P577:3, 50:5.8 5. The epoch of philosophy and brotherhood. When mortals learn to think and begin to profit by experience, they become philosophical -- they start out to reason within themselves and to exercise discriminative judgment. The society of this age becomes ethical, and the mortals of such an era are truly becoming moral beings. Wise moral beings are capable of establishing human brotherhood on such a progressing world. Ethical and moral beings can learn how to live in accordance with the golden rule.
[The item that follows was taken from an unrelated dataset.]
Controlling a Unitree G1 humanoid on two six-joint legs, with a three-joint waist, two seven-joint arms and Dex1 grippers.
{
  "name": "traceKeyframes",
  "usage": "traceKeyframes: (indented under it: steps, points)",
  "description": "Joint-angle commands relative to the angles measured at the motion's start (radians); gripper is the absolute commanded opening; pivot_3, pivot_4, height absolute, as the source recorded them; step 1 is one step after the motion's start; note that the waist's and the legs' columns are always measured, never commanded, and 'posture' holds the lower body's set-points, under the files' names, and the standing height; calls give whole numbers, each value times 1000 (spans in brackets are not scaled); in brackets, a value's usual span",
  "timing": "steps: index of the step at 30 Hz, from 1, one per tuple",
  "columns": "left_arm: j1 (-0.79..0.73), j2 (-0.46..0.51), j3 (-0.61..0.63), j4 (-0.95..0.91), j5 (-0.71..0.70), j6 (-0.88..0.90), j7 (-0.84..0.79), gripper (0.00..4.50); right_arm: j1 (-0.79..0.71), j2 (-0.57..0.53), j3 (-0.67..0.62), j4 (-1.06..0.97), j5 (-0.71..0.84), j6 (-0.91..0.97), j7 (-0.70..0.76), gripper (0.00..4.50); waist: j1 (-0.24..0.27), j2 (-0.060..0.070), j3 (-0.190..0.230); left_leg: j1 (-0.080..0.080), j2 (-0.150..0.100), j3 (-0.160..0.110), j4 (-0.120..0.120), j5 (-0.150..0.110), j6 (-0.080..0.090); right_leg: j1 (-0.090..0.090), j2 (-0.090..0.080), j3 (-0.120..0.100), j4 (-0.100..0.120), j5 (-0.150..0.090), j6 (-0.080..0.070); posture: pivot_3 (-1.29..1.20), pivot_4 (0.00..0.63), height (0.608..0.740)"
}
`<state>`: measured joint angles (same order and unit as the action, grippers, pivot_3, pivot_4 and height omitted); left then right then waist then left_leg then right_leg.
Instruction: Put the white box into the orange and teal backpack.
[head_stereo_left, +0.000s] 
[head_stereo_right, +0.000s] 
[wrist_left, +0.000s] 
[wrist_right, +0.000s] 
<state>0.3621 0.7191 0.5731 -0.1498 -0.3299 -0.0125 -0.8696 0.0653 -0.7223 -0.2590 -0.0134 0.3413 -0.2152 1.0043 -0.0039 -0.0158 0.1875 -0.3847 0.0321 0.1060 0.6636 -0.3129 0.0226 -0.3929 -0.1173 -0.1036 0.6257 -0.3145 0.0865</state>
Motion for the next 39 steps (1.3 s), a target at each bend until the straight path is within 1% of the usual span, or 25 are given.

P577:4, 50:5.9 6. The age of spiritual striving. When evolving mortals have passed through the physical, intellectual, and social stages of development, sooner or later they attain those levels of personal insight that impel them to seek for spiritual satisfactions and cosmic understandings. Religion is completing the ascent from the emotional domains of fear and superstition to the high levels of cosmic wisdom and personal spiritual experience. Education aspires to the attainment of meanings, and culture grasps at cosmic relationships and true values. Such evolving mortals are genuinely cultured, truly educated, and exquisitely God-knowing.
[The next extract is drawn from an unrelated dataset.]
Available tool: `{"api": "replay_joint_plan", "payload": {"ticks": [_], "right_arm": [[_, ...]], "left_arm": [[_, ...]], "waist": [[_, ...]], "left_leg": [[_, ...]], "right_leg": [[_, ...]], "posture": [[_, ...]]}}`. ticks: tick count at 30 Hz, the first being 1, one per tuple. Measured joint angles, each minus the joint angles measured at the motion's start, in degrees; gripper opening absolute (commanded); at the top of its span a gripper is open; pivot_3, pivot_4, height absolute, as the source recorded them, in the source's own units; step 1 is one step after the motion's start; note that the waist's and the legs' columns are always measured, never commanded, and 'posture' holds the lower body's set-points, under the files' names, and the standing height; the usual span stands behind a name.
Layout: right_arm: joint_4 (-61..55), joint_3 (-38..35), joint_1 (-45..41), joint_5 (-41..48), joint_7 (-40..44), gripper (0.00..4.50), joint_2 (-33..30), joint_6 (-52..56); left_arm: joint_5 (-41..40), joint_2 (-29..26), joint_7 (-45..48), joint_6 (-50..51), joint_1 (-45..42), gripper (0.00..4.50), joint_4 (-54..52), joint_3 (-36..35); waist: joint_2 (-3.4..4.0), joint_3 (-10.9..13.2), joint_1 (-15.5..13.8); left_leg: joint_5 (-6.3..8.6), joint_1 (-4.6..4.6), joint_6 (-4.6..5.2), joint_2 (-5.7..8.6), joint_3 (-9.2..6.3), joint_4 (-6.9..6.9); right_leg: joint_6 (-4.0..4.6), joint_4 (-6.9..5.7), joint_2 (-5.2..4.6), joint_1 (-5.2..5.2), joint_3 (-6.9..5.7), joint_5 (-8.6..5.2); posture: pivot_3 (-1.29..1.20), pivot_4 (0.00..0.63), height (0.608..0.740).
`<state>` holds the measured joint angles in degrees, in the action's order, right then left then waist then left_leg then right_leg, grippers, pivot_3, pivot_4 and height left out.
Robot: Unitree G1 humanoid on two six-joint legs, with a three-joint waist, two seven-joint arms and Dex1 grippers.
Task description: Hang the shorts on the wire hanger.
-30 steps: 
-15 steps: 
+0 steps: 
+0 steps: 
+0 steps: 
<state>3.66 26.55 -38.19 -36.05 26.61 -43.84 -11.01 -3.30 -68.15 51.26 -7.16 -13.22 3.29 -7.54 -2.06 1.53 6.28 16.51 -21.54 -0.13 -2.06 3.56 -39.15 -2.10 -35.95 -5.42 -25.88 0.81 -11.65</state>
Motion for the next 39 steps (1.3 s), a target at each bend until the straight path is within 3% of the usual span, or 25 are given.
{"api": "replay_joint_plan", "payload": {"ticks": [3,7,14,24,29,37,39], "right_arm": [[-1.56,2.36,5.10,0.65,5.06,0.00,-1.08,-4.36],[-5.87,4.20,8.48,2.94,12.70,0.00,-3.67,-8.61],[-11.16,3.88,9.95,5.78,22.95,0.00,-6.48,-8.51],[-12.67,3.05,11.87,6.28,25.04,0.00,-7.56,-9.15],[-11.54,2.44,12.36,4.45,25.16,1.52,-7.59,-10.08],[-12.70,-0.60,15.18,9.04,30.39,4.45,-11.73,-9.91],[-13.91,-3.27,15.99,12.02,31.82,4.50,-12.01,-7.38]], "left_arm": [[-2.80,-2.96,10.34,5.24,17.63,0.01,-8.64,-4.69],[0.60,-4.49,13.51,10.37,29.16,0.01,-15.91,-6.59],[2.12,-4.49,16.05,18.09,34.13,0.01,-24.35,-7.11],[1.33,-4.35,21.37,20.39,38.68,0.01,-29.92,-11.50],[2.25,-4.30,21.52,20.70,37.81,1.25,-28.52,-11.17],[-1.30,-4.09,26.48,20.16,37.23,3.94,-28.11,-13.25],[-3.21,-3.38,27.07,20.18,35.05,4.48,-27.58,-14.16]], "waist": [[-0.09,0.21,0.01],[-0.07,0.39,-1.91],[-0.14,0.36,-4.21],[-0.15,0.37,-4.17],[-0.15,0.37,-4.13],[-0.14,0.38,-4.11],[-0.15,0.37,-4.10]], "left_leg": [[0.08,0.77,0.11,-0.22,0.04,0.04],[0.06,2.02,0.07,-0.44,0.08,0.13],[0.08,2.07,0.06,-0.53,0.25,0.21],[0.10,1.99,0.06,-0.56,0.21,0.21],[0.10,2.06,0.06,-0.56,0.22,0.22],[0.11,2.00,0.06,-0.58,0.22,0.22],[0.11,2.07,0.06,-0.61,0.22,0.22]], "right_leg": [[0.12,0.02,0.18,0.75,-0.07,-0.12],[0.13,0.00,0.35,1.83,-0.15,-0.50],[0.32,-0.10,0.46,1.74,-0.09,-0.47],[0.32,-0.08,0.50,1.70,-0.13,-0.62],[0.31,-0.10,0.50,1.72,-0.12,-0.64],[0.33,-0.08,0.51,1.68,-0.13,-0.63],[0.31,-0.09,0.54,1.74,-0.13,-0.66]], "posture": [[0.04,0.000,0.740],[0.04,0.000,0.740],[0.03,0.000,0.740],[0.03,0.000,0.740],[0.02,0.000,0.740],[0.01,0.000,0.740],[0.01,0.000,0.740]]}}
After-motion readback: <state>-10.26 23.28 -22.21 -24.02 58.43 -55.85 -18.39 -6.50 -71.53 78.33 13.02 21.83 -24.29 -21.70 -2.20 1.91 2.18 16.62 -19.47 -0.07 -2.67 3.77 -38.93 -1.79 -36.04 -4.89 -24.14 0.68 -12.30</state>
P577:5, 50:5.10 7. The era of light and life. This is the flowering of the successive ages of physical security, intellectual expansion, social culture, and spiritual achievement. These human accomplishments are now blended, associated, and co-ordinated in cosmic unity and unselfish service. Within the limitations of finite nature and material endowments there are no bounds set upon the possibilities of evolutionary attainment by the advancing generations who successively live upon these supernal and settled worlds of time and space.

 

  Part II. The Local Universe
Chapter 17: Section 8.
Planetary Culture

 

  P578:1, 50:6.1 The isolation of Earth renders it impossible to undertake the presentation of many details of the life and environment of your neighbors. In these presentations we are limited by the planetary quarantine and by the system isolation. We must be guided by these restrictions in all our efforts to enlighten Earth mortals, but in so far as is permissible, you have been instructed in the progress of an average evolutionary world, and you are able to compare such a world's career with the present state of Earth.

P578:2, 50:6.2
The development of civilization on Earth has not differed so greatly from that of other worlds which have sustained the misfortune of spiritual isolation. But when compared with the loyal worlds of the universe, your planet seems most confused and greatly retarded in all phases of intellectual progress and spiritual attainment.

P578:3, 50:6.3
Because of your planetary misfortunes, Earthlings are prevented from understanding very much about the culture of normal worlds. But you should not envisage the evolutionary worlds, even the most ideal, as spheres whereon life is a flowery bed of ease. The initial life of the mortal races is always attended by struggle. Effort and decision are an essential part of the acquirement of survival values.

P578:4, 50:6.4
Culture presupposes quality of mind; culture cannot be enhanced unless mind is elevated. Superior intellect will seek a noble culture and find some way to attain such a goal. Inferior minds will spurn the highest culture even when presented to them ready-made. Much depends, also, upon the extent to which enlightenment is received by the ages of their respective dispensations.